Abstract
Granulocyte-macrophage colony stimulating factor (GM-CSF) is a pleiotropic cytokine that controls the production and function of blood cells, is deregulated in multiple diseases such as asthma, arthritis and leukaemia yet offers therapeutic value in Crohn’s disease and as an adjuvant in anti-cancer therapy. Its receptors are heterodimers consisting of a ligand-specific alpha subunit and a beta subunit which is critical for signalling and is shared with the interleukin (IL)-3 and IL-5 receptors. The latter have also been implicated in pathologies such as acute myeloid leukaemia and allergic inflammation respectively. Despite the clear involvement of this family of receptors in human diseases their three dimensional structures in complex with the cognate ligand is not known and the mechanism by which they signal has remained an enigma.
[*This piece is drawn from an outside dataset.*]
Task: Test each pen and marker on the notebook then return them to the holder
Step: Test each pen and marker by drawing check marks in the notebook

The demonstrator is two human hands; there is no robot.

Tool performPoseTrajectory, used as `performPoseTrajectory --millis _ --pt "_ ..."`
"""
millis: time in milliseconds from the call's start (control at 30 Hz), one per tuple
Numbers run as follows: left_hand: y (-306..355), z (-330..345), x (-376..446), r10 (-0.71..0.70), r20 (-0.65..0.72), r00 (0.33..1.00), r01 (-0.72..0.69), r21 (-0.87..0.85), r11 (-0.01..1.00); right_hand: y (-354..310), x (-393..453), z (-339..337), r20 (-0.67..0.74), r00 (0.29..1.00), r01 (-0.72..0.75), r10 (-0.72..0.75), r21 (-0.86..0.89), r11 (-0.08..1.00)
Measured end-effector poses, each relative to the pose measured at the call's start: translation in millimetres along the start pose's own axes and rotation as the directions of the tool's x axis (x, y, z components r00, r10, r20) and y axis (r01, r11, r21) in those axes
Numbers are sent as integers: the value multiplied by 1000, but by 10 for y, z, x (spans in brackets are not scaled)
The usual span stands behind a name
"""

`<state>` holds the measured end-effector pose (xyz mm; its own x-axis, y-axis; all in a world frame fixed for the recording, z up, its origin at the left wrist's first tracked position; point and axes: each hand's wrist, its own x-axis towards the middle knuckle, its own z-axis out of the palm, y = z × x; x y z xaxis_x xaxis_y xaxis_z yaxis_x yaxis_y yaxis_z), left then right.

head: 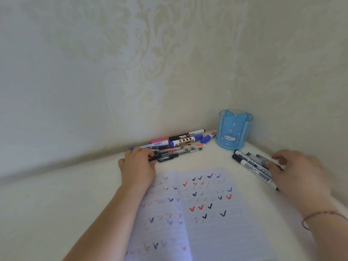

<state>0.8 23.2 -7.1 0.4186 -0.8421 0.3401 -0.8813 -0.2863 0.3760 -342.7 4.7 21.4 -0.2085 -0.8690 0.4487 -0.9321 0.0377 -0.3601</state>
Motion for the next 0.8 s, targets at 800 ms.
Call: performPoseTrajectory --millis 800 --pt "486 -190 -450 854 -94 511 -763 -507 401 -687 -613 48 184 772 74 -609 924 374"
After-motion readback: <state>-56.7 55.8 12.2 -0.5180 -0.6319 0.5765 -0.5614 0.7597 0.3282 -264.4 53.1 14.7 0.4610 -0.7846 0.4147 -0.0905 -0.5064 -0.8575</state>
In particular it has baffled scientists that the membrane proximal domains of the beta subunit are 120A apart, too big a distance to allow transphosphorylation of the receptors by their associated JAK-2 kinases and receptor activation. We report here the structure of the human GM-CSF/GM-CSF receptor ternary complex and its assembly into hexamers (comprising 2 molecules of GM-CSF, alpha subunits and beta subunits each) and into unexpected dodecamers or higher order complexes. The dodecamer arrangement allows the interaction of two hexamers through a distinct site 4 which is composed of both alpha and beta subunits. Importantly, mutagenesis of the GM-CSF receptor at the dodecamer interface revealed that whilst site 4 is not involved in high or low affinity binding of ligand it is critical for receptor activation and signalling. This novel form of receptor assembly likely applies also to the IL-3 and IL-5 receptors, providing a structural basis for understanding cytokine receptor activation and for the development of novel therapeutics.
Author notes
Disclosure: No relevant conflicts of interest to declare.